* **What is needed**
Look through the entries below for the string "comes", and copy each line where it is found.

* **Available data**
........
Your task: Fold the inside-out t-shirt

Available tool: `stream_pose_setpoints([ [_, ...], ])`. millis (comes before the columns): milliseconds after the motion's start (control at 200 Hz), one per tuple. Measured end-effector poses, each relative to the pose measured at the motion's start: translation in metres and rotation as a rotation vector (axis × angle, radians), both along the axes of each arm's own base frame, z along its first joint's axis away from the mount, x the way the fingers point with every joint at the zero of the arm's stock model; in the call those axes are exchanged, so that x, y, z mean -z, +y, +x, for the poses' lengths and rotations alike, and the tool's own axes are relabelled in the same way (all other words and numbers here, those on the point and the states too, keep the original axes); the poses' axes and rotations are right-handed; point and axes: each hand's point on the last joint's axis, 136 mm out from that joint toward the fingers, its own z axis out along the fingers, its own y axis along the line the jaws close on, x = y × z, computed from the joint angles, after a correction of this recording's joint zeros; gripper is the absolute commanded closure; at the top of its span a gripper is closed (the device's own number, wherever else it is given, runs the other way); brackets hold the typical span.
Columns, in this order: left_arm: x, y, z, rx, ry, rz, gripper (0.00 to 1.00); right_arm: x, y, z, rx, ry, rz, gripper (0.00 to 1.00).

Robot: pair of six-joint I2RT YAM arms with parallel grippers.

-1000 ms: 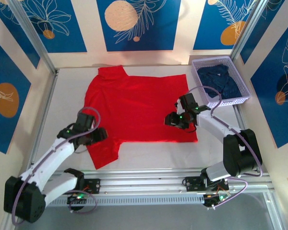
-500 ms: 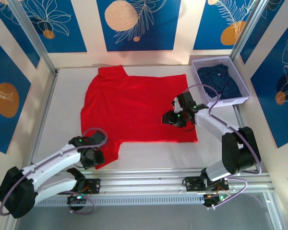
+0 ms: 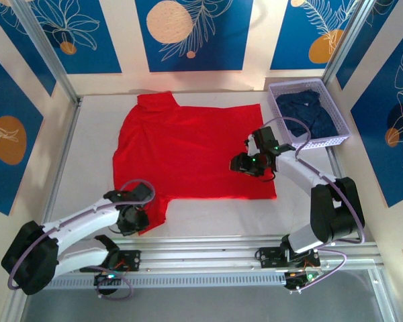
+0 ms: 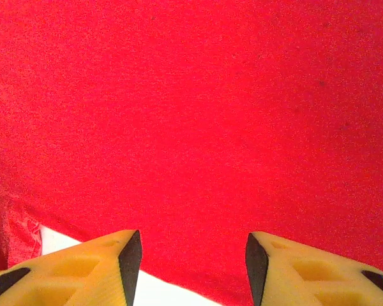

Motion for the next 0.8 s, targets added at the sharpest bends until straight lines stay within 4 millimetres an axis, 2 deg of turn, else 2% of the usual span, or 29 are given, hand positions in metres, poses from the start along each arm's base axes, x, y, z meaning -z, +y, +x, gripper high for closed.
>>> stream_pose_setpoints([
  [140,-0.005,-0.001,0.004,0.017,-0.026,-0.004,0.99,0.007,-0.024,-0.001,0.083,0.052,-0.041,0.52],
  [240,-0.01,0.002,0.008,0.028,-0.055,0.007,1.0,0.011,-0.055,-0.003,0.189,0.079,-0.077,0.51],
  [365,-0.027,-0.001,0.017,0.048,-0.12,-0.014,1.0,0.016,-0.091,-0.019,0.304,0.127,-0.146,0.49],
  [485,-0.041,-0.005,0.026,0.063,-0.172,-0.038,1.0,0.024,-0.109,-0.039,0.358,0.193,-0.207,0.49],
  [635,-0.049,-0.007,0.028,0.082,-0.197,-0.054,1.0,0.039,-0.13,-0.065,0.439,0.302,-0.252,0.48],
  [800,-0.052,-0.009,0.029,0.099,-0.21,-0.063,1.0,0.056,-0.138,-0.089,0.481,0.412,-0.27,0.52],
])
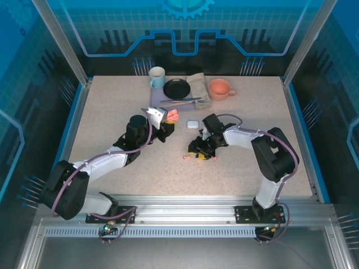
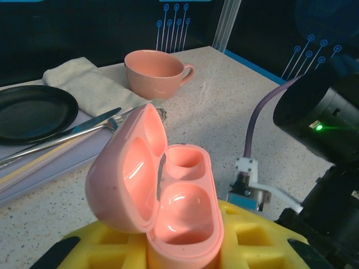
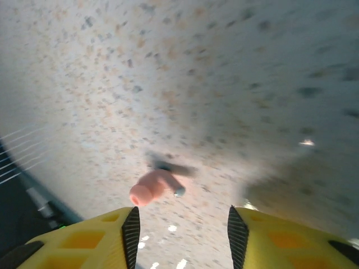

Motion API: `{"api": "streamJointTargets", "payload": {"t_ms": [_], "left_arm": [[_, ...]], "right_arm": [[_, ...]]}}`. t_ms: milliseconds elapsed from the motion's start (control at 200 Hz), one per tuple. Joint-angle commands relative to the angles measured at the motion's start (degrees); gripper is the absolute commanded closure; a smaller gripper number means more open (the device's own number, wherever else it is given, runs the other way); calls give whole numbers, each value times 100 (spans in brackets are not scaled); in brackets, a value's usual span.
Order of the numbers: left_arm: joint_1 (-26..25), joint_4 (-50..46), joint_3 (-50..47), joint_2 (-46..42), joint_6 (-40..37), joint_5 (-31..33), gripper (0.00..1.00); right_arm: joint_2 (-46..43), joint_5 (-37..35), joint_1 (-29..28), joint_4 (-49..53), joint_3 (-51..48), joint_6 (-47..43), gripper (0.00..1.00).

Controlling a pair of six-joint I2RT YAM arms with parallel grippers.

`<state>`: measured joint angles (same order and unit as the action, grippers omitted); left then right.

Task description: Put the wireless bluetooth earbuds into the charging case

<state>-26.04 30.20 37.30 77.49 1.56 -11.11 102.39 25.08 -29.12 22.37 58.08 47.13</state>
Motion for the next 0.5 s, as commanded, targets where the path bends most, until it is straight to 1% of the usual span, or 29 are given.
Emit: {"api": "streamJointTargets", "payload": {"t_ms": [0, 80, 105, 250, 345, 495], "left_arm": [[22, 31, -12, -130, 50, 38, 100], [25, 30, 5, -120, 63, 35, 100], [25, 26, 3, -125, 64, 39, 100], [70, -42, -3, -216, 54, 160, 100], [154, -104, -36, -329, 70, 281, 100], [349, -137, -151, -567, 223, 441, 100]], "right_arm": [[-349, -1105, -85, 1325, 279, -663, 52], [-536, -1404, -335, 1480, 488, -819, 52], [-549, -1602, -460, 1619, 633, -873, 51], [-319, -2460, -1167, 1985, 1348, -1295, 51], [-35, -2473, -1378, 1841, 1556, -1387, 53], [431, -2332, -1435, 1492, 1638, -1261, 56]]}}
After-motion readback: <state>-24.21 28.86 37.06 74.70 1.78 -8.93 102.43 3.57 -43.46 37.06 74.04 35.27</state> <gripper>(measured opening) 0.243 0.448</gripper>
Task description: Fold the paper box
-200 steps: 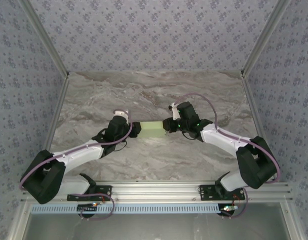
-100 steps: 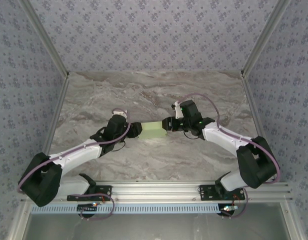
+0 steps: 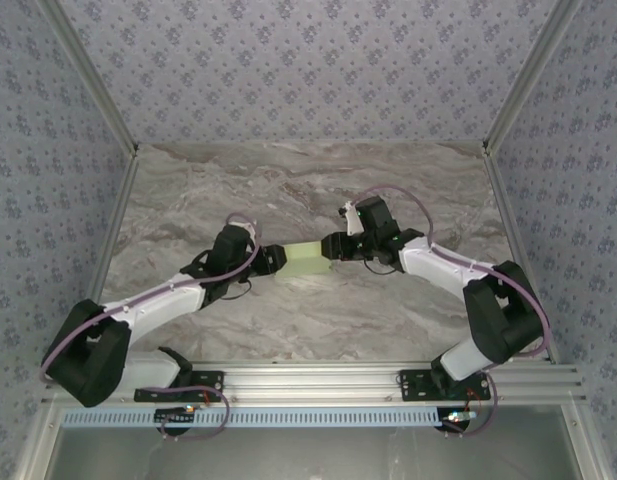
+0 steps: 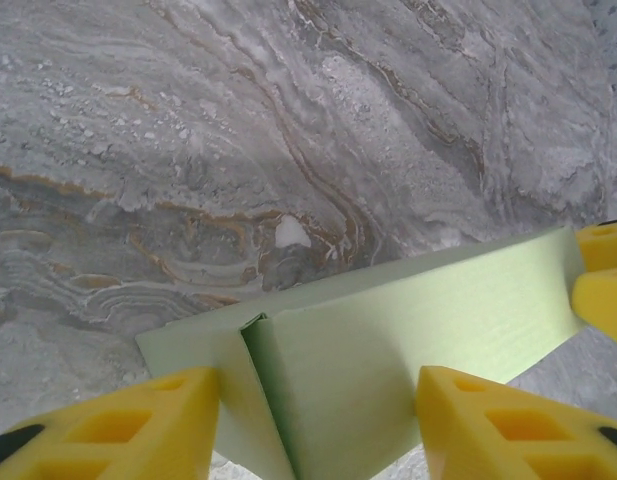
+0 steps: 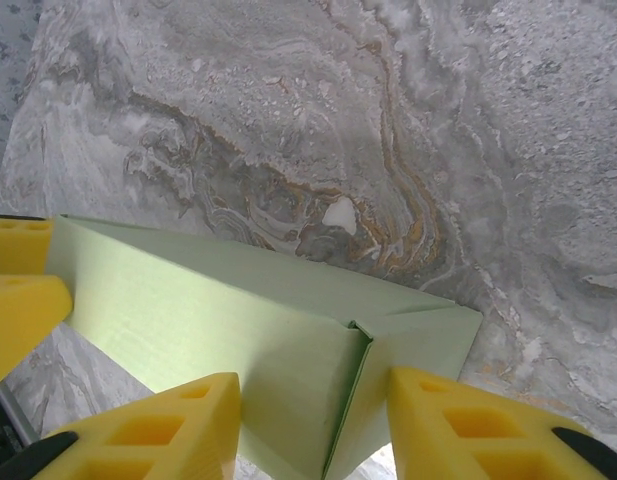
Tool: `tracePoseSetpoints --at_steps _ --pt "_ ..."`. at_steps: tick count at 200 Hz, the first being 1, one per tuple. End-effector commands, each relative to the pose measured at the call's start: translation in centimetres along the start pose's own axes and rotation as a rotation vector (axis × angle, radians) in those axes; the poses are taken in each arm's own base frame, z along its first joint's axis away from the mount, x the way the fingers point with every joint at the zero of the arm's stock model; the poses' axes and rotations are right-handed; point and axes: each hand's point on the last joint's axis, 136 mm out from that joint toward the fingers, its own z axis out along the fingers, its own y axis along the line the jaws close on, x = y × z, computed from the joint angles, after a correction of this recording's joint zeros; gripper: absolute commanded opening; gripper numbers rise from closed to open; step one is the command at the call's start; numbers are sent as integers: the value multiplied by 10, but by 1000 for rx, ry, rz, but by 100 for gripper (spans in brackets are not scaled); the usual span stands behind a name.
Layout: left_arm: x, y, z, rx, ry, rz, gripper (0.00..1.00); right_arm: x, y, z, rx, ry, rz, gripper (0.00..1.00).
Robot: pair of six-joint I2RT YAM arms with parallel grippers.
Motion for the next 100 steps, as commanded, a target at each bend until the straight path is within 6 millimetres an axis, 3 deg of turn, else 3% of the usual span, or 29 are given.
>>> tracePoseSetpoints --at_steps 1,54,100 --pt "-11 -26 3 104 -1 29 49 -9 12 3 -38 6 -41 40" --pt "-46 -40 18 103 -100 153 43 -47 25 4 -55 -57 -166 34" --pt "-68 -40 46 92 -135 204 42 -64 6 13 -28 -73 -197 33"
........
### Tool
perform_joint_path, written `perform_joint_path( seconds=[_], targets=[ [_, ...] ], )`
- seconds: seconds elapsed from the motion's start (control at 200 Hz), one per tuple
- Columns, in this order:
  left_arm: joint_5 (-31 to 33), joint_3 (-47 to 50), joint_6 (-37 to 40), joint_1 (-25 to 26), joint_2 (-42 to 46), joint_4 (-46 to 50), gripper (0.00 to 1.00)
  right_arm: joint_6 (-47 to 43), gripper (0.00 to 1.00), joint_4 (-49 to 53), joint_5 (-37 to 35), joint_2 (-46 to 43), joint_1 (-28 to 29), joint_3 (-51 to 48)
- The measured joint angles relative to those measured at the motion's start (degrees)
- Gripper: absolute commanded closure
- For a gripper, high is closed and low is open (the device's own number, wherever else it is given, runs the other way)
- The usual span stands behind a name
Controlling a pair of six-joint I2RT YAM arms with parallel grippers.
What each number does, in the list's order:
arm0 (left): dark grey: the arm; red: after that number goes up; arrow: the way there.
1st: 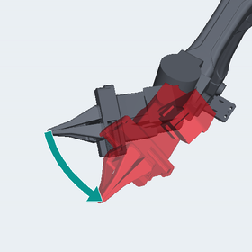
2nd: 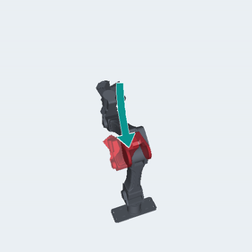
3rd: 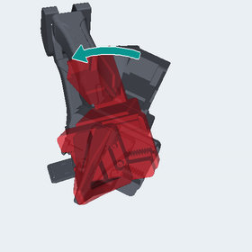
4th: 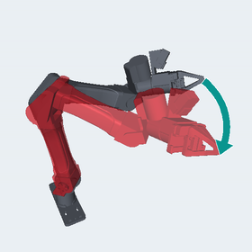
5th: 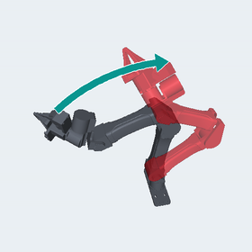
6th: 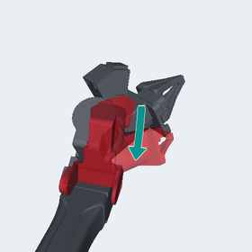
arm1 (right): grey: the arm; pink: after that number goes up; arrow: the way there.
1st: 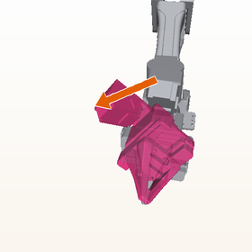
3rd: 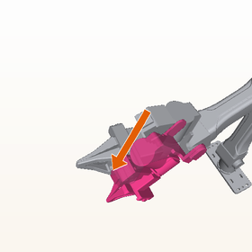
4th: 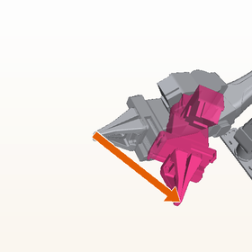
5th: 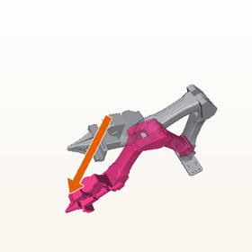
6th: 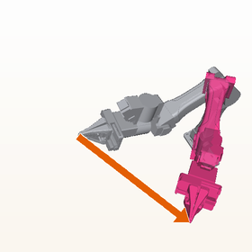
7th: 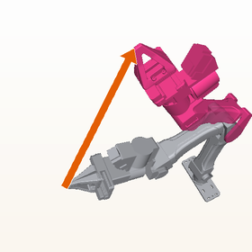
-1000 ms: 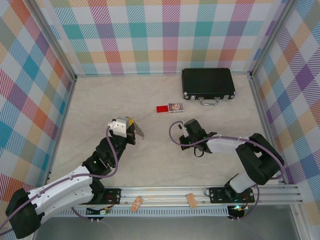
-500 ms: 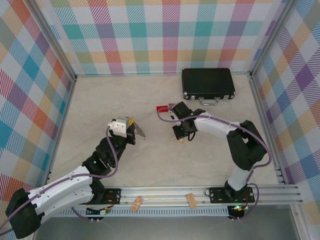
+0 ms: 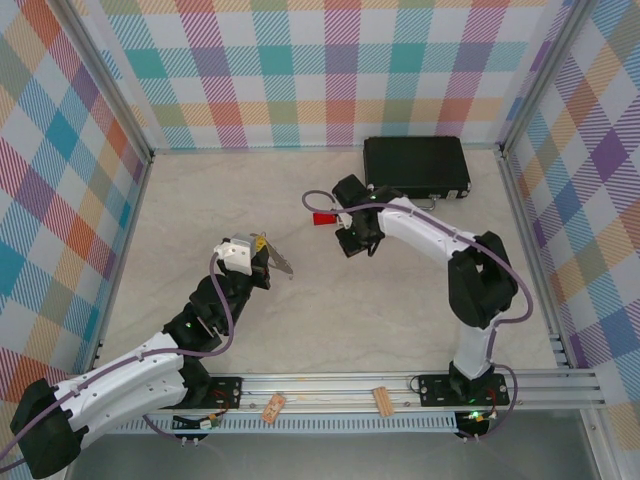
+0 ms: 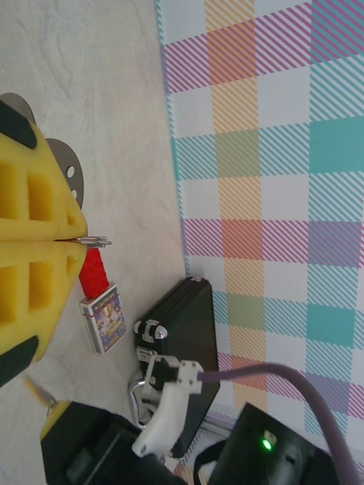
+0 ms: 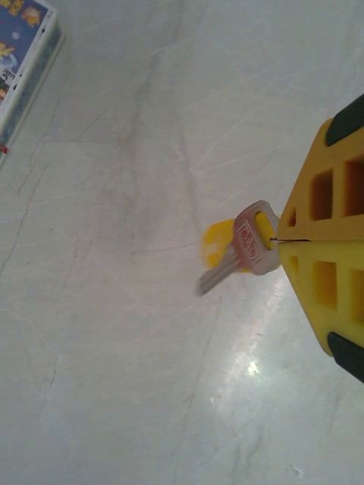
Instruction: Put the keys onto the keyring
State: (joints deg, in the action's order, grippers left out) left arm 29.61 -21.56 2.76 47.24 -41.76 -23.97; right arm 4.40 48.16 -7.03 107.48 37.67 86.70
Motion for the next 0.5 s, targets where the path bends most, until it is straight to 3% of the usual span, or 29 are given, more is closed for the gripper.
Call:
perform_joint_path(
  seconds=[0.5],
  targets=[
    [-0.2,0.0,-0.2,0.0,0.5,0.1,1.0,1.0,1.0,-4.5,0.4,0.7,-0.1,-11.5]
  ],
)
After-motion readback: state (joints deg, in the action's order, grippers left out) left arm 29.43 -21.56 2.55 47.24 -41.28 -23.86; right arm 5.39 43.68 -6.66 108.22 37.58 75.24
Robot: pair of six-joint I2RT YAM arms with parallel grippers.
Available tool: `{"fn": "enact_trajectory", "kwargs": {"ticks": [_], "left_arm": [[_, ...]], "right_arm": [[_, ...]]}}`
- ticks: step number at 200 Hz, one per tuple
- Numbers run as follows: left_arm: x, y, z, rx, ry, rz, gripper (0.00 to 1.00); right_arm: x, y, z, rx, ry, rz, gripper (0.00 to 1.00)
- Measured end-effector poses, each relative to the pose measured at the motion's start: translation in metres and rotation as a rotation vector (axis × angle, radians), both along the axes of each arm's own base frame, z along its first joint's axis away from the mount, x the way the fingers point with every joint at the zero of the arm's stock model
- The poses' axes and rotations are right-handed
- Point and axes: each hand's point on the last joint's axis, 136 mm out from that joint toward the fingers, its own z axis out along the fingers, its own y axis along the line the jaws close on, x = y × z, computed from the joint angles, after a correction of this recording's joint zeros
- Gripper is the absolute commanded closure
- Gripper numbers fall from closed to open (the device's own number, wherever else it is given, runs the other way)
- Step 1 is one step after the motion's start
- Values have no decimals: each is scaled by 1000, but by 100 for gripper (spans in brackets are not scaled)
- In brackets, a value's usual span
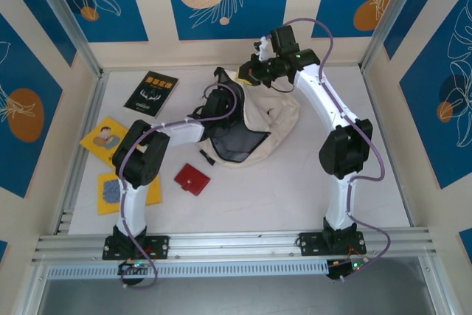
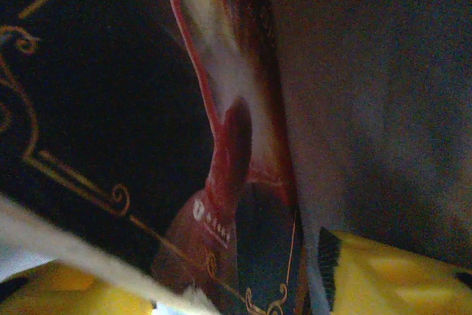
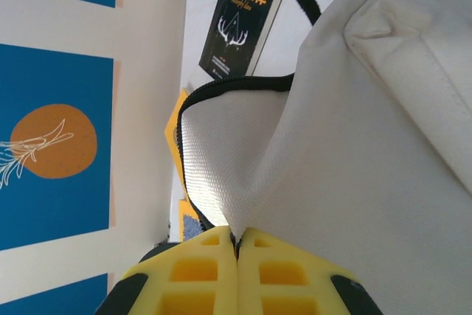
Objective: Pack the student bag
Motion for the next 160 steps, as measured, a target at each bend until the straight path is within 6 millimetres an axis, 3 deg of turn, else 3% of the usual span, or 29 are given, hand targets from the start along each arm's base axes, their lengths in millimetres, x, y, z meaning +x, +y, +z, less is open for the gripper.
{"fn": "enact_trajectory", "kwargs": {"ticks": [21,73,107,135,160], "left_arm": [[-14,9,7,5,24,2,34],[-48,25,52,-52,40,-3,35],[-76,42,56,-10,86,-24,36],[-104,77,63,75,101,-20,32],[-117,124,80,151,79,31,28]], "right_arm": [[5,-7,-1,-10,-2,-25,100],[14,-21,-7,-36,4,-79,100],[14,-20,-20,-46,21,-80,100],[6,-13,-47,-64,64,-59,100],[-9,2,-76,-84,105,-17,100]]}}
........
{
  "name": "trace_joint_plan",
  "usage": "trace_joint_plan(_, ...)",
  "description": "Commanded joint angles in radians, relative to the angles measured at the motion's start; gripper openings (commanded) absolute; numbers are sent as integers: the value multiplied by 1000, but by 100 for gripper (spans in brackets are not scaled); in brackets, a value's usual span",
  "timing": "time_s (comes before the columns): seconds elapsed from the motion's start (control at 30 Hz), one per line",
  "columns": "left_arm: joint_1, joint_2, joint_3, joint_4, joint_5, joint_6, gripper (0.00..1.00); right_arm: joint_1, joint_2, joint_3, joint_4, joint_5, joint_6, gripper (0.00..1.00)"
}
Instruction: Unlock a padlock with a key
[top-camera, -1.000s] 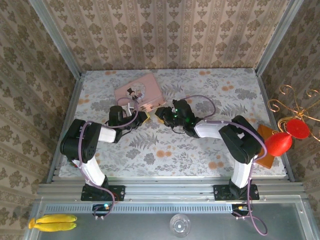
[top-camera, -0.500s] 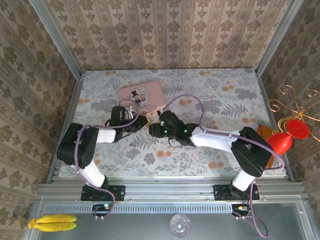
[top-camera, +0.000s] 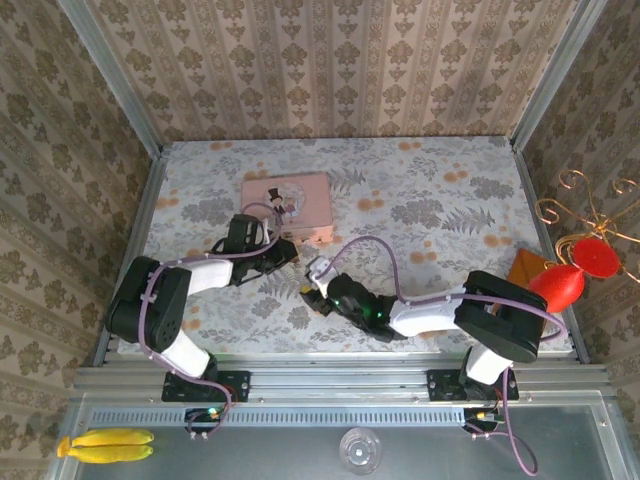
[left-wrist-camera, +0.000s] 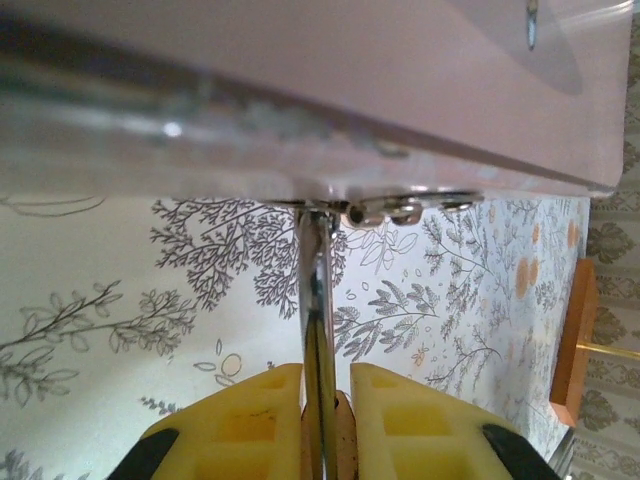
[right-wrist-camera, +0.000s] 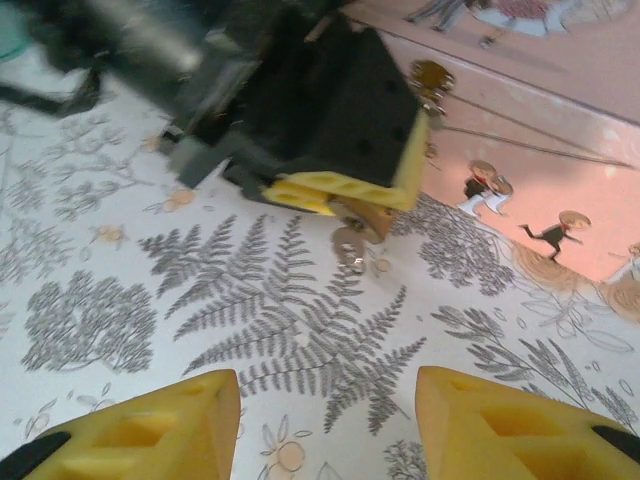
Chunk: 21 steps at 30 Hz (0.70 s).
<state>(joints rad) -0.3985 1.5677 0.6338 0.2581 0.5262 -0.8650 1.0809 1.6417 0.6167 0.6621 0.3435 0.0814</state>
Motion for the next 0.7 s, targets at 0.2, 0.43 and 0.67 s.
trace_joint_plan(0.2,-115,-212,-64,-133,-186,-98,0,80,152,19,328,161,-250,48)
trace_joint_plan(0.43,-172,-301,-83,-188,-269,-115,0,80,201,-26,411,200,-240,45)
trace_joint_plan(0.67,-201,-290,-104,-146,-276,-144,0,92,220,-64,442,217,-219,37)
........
* **Response to the exercise**
Available tool: `stream_pose_setpoints([ [_, ...], ])`. millis (comes before the columns): milliseconds after the motion's start (control at 200 Hz), one per tuple. Measured end-effector poses, each relative to the pose measured at the motion's start: translation in metres and rotation as a rotation vector (axis × angle, radians), both along the axes of each arm's own base frame, z along its first joint's axis away from the mount, x the way the fingers point with every joint at the zero of the arm's stock model; in the call those axes are exchanged, so that x, y, z mean -z, +y, +x, for the poses' lengths and rotations alike, and the tool's own axes are relabelled in the same way (all other words and numbers here, those on the point and the states too, keep the original axes); the poses' axes and rotations are right-handed; point and axes: each hand's point on the last joint's axis, 136 mm out from that joint toward the fingers, its own z axis out along the fingers, its own y axis along the line the jaws close on, x = y × z, computed from the joint angles, after a correction of this recording's joint zeros; gripper is the absolute commanded closure; at the top of its span a gripper is closed (the device's own number, wherever else it is given, runs the other way); brackets hold the typical span.
  "timing": "time_s (comes before the columns): seconds elapsed from the motion's start (control at 30 Hz), one per line",

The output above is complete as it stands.